Instructions for the task ▸ Show each line of the records below where the word "corner" occurs.

Extracted records ▸
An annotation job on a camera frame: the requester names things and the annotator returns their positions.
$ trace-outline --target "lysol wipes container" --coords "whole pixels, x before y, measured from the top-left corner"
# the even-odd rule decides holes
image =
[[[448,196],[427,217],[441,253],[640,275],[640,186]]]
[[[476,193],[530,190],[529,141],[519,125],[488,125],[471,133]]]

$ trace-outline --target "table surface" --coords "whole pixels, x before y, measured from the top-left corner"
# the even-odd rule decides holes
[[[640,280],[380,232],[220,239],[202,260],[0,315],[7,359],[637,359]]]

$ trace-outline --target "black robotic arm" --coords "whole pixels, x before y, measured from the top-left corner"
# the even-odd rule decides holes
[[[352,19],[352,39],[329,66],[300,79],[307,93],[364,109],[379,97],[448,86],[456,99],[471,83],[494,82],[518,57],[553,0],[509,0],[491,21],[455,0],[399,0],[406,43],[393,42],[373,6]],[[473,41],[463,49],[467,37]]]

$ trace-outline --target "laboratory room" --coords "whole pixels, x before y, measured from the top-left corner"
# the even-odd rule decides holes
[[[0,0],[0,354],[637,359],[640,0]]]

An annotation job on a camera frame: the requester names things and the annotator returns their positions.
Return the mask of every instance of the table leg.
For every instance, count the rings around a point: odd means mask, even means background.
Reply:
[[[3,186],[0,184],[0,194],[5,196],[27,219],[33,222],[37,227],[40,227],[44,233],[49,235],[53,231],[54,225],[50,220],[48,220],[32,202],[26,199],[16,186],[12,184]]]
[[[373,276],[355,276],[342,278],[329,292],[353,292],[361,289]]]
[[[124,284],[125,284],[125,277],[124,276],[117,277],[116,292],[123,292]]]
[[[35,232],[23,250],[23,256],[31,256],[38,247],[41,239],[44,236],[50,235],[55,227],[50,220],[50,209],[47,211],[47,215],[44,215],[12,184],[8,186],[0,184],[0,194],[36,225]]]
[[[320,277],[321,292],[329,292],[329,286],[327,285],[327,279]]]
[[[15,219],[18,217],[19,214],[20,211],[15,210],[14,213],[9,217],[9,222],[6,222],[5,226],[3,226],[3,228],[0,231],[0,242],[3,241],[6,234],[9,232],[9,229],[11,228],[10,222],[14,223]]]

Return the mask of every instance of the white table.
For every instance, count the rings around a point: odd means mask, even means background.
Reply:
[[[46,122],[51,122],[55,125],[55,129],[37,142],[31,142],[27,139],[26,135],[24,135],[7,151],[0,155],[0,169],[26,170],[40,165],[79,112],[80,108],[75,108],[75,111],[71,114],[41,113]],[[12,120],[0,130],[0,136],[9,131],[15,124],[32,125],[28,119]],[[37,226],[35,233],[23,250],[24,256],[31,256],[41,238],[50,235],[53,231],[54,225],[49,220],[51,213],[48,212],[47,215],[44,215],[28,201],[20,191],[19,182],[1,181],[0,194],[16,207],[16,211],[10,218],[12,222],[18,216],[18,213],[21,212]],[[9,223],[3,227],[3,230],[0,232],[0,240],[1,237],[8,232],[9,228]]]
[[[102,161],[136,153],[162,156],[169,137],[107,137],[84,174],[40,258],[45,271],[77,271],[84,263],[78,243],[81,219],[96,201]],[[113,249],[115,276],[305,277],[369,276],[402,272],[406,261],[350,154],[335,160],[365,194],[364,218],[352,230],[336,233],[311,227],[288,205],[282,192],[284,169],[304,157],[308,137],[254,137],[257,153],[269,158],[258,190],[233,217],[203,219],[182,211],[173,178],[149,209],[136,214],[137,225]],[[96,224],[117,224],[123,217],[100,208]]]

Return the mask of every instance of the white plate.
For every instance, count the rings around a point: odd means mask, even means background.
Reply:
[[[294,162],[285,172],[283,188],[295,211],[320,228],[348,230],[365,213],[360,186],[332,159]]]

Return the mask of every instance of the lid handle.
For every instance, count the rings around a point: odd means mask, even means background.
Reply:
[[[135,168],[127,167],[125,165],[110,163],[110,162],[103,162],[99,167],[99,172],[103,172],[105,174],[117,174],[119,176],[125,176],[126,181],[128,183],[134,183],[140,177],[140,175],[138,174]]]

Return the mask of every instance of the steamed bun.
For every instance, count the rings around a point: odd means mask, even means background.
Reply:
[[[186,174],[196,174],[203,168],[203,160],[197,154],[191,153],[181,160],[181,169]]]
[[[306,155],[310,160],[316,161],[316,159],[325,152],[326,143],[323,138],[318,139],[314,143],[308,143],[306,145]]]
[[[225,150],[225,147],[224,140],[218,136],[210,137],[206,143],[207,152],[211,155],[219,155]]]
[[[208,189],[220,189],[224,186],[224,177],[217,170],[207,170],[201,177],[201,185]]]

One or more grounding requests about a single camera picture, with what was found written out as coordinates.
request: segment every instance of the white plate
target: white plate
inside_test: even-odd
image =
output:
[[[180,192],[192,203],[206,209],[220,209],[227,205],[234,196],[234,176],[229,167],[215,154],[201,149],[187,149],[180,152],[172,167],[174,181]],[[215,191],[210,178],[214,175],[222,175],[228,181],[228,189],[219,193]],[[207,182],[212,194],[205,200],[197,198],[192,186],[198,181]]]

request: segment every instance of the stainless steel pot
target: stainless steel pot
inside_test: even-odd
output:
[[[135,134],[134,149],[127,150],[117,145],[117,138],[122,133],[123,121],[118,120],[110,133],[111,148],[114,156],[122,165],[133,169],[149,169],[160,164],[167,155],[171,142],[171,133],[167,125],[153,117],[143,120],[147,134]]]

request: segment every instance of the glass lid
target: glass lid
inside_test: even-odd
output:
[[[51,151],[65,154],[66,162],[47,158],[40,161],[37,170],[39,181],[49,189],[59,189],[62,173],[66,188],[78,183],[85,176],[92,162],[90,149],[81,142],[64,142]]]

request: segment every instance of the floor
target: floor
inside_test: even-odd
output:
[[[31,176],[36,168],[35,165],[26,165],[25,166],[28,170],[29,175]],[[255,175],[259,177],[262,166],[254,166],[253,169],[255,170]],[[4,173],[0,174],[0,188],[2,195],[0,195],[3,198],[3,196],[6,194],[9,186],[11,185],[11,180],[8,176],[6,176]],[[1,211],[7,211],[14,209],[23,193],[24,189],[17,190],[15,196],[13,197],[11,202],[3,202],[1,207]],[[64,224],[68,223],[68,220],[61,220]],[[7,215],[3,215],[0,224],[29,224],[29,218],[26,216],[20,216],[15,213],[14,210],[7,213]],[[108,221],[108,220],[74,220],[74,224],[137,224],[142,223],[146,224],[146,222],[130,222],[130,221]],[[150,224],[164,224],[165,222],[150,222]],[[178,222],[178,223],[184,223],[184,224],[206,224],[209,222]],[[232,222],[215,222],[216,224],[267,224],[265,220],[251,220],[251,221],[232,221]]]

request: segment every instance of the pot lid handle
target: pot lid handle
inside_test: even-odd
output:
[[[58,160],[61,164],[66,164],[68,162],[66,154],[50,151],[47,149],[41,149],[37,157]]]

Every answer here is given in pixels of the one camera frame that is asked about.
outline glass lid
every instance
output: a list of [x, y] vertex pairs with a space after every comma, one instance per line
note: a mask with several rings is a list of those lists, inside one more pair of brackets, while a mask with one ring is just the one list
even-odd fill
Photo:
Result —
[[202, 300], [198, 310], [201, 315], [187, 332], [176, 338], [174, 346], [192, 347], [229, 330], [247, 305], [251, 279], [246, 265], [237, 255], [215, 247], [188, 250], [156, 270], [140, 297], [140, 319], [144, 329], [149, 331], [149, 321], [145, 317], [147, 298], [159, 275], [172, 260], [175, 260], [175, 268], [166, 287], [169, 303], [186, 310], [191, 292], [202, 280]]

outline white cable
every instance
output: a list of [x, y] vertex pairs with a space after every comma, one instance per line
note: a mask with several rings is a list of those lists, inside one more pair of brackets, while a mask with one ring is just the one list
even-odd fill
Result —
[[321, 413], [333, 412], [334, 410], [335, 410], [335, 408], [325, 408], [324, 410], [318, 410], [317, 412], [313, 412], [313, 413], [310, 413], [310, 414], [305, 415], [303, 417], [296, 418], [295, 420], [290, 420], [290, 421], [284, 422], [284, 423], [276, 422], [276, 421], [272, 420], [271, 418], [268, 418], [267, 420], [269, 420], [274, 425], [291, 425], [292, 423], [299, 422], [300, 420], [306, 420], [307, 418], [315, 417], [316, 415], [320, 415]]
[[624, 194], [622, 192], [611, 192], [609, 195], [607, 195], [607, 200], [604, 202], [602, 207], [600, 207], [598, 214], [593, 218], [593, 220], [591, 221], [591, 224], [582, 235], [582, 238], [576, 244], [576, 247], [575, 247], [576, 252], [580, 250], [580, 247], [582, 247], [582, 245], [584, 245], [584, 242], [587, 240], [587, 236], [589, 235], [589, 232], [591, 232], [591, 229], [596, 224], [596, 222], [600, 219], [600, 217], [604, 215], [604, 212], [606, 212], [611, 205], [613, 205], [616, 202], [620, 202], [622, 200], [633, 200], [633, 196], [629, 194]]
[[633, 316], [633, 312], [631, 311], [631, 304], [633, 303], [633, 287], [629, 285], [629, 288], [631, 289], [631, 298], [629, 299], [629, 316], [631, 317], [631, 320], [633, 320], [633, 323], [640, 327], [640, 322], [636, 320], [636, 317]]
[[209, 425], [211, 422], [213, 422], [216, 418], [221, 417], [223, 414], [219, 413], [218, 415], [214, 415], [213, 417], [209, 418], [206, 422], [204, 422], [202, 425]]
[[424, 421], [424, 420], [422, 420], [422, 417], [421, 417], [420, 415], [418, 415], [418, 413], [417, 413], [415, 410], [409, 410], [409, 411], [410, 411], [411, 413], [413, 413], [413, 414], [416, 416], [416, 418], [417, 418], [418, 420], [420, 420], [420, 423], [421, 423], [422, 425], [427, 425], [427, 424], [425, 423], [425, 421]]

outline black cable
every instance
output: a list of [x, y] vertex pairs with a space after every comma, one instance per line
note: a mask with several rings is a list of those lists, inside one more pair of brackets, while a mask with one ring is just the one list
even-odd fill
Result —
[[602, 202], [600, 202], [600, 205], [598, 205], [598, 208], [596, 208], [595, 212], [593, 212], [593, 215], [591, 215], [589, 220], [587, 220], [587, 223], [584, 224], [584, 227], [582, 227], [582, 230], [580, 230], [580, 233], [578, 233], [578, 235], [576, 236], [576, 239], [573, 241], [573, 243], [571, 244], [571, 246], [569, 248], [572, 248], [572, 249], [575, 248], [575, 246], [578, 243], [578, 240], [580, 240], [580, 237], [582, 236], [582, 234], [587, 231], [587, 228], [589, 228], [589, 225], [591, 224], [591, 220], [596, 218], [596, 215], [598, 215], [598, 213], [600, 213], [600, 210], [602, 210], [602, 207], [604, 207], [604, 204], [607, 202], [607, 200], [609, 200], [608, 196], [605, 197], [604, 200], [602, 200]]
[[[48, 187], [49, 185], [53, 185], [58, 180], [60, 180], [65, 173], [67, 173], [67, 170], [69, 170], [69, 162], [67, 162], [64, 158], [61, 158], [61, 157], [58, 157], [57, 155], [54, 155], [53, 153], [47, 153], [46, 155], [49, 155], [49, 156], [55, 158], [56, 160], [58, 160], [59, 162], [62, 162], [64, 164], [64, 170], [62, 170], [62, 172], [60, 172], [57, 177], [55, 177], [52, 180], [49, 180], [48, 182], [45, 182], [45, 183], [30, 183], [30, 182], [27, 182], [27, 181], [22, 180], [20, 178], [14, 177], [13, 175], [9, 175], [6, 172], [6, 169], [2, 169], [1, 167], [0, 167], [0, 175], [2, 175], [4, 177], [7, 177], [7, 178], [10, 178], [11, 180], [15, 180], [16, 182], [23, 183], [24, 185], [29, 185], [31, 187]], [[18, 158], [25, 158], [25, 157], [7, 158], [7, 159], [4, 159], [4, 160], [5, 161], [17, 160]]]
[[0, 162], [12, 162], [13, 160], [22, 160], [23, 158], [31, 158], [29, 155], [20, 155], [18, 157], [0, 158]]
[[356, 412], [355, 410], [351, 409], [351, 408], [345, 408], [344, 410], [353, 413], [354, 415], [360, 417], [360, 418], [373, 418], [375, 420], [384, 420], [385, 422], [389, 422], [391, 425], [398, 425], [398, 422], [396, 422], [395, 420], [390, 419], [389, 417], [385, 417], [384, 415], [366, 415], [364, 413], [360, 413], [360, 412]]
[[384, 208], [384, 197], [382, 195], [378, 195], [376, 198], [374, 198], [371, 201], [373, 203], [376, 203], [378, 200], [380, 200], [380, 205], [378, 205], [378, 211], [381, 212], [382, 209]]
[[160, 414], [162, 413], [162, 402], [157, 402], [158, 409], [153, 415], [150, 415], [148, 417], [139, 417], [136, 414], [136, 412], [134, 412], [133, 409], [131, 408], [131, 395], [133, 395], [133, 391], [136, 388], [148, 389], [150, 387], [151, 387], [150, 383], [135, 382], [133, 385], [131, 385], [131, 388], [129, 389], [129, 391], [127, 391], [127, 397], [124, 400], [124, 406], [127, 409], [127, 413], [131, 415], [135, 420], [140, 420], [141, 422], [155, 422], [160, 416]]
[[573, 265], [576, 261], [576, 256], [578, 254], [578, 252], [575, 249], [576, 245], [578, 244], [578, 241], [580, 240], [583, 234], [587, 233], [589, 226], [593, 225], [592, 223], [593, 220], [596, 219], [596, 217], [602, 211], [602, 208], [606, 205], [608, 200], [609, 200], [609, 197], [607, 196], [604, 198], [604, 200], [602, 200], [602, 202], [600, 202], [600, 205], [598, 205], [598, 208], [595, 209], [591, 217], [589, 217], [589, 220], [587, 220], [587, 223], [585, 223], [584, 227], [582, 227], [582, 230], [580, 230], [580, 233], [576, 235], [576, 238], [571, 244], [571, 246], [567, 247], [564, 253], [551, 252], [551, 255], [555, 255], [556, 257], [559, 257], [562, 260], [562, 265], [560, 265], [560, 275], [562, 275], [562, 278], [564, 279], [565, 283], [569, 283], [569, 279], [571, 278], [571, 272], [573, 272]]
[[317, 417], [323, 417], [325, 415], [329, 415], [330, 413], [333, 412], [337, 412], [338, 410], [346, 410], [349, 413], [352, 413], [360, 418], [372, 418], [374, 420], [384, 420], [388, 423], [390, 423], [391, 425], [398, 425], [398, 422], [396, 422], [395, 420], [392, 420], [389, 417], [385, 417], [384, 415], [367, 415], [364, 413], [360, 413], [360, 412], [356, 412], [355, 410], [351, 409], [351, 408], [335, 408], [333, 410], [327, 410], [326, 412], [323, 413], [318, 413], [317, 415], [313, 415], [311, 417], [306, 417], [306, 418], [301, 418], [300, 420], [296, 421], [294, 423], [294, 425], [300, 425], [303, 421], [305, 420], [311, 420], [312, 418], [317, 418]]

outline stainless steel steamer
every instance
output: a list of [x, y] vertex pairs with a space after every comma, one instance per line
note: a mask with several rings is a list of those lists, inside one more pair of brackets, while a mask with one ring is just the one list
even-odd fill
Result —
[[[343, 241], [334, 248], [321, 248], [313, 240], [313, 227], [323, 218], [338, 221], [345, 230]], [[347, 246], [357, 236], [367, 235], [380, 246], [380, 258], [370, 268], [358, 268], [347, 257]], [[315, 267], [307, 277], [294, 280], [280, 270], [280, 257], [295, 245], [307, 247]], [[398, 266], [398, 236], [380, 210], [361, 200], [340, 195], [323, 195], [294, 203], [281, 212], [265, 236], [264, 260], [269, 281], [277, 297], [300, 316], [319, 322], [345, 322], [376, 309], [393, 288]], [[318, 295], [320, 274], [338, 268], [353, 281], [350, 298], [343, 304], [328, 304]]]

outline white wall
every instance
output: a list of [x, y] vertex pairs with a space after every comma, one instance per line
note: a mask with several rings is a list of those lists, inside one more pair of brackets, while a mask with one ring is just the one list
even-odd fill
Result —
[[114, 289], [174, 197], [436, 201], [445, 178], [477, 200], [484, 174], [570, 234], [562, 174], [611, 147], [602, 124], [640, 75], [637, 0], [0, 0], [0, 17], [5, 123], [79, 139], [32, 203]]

Response area ▸
$ trace-outline --target "lysol wipes container" --coords "whole pixels, x before y, measured from the top-left corner"
$ trace-outline --target "table surface" --coords "whole pixels, x before y, measured from the top-left corner"
$ trace-outline --target "black robotic arm" --coords "whole pixels, x before y, measured from the top-left corner"
$ trace-outline --target "laboratory room" --coords "whole pixels, x before y, measured from the top-left corner"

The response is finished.